I hadn’t brought this Go-Betweens song to a Uke West jam, so I had an opportunity to rework it. I used the mosey strum this time with the high-g Kanilea instead of the 8-string Klos.
My original cover from last year sounded, to my 2026 ears, a bit muddled (do an A/B!). The Instrumental could not be readily heard. It sounds like my vocals were overdriving the mic a little. I don’t think it’s plosives, since the filter is in place and I am not singing directly into the mic. I think the overdrive issue is at the Scarlett interface, so I upgraded to the 4th-generation model, which includes a safe mode to prevent clipping. It also has an auto mode that determines the optimal level, which is actually better for what I do, so I’ll give that a try next time. Safe mode seems to have helped. I have learned not to get excited and upload to YouTube once I get a good take. I wait at least a day, listen to it again, making sure it sounds the way I want.

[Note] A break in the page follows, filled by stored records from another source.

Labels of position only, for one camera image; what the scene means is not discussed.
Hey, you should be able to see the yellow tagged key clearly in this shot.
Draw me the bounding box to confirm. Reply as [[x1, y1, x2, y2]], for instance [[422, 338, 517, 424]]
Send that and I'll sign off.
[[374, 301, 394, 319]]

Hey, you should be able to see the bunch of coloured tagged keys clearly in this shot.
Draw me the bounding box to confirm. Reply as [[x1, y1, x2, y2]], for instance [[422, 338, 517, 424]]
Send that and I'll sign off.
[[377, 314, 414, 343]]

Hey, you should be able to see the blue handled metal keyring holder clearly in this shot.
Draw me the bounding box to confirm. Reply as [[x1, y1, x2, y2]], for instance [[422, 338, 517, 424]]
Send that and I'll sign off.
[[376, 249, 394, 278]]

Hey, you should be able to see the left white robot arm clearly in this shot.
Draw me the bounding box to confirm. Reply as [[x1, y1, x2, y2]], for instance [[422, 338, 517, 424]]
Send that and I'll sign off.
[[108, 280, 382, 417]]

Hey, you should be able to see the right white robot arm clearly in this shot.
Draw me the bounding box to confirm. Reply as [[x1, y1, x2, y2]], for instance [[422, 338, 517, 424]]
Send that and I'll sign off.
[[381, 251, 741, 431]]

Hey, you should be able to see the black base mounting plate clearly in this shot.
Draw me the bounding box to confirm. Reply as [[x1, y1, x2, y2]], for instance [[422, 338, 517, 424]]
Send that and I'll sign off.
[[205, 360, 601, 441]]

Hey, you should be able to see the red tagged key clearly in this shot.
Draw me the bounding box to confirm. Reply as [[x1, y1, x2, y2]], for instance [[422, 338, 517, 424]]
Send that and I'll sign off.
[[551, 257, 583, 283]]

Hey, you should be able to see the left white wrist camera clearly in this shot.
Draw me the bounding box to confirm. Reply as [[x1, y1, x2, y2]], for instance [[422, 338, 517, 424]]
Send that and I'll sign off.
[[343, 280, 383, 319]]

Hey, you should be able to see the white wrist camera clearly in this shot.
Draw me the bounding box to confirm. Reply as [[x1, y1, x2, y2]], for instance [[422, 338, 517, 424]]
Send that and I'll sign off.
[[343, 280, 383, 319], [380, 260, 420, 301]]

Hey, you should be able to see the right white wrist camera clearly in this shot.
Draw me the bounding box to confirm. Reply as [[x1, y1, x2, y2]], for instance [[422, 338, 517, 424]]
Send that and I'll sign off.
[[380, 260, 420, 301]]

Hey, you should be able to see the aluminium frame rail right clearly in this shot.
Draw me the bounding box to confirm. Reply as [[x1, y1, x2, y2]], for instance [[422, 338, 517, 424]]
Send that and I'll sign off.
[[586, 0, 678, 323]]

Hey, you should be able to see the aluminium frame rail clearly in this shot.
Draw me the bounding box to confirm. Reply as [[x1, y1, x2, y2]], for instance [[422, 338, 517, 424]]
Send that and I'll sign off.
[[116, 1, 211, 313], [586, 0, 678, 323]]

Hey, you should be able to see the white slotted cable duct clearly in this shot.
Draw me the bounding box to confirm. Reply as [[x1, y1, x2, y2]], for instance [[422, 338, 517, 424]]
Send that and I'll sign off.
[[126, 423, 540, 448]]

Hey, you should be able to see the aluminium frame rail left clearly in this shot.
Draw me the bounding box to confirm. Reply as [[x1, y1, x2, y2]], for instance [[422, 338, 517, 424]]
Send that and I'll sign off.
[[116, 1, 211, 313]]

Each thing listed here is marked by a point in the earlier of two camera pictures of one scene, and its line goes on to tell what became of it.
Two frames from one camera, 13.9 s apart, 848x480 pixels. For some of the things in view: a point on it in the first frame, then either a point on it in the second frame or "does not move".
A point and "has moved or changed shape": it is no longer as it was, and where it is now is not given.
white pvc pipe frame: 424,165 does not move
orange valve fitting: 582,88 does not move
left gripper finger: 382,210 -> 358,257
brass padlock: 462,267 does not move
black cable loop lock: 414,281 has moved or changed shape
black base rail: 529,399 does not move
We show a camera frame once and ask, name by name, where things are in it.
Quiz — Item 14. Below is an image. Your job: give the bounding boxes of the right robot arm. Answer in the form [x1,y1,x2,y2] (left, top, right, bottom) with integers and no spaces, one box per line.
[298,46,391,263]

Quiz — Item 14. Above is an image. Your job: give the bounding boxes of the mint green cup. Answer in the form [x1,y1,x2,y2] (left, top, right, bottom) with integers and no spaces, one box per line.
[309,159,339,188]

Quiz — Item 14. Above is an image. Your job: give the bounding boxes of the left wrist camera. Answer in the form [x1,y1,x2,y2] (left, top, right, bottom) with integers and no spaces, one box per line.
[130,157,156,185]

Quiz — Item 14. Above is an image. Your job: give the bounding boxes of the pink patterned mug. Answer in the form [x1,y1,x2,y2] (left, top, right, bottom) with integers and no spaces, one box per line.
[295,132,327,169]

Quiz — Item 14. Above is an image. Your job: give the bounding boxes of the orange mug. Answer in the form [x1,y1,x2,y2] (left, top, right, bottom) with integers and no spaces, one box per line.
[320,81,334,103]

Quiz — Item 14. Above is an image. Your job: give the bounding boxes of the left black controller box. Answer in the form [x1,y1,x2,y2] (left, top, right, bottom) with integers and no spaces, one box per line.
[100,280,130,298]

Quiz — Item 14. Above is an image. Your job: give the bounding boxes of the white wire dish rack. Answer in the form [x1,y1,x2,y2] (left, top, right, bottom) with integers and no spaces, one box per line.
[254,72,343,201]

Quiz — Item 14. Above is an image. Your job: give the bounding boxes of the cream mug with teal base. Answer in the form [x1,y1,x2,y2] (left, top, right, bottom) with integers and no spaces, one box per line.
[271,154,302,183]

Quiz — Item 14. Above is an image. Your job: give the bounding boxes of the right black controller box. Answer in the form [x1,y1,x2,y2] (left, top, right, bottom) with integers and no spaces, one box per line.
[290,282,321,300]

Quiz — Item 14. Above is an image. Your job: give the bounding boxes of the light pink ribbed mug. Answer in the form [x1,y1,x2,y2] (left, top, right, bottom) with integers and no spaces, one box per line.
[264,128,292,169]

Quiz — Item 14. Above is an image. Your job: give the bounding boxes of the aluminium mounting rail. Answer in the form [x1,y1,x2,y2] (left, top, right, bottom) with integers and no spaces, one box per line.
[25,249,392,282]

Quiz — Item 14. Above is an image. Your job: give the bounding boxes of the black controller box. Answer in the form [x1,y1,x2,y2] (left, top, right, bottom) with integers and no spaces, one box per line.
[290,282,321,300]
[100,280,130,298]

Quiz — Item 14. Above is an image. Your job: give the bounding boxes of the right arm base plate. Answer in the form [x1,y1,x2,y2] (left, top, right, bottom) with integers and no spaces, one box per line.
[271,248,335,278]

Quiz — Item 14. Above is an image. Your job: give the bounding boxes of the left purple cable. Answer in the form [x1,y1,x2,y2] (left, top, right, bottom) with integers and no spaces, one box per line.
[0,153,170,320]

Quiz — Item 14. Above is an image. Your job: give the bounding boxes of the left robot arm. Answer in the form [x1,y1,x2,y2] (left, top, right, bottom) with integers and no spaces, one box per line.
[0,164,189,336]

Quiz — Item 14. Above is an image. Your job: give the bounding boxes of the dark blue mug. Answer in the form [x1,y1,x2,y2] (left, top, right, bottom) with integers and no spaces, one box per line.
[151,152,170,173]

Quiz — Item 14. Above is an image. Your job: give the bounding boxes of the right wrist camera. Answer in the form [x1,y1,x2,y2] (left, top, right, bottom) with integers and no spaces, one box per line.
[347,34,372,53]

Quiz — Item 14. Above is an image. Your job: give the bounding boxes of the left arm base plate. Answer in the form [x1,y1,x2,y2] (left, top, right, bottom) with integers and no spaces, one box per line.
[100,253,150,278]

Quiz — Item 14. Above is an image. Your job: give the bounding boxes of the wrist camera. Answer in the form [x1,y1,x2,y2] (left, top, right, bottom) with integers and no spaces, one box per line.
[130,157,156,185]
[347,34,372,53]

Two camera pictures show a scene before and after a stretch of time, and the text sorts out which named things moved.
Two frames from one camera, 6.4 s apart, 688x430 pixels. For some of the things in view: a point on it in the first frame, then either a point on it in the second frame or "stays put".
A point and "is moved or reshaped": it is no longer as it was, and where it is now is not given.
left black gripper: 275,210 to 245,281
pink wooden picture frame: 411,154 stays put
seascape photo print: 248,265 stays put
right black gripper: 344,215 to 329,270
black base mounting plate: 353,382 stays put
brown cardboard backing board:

I used a little bit of reverb (room setting) on the mixer’s mic channel, so my voice gets some of it as well, providing more presence. So I have the ukulele pickup channel off. I ported the bass and instrumental GarageBand tracks into Logic Pro. I then “panned” the instrumentals to the right channel, and the bass and percussion to the left. When the backing track is played from the iPhone, I use a splitter cable to drive separate preamps into separate mixer channels, providing greater control over gain and relative volume.
I used Logic Pro to provide compression, limiting, and reverb at the master track. I added an instrumental from the original song, left out of my original cover, using the Blackbird Farallon. I did not get the volume level of the additional instrumental notes to my liking. So to avoid another adjustment take, I copied the track from the backing track and added it as a post-recording processing track, resulting in just enough volume boost. I used quantization to help with alignment, which makes for an echoey effect. Good enough.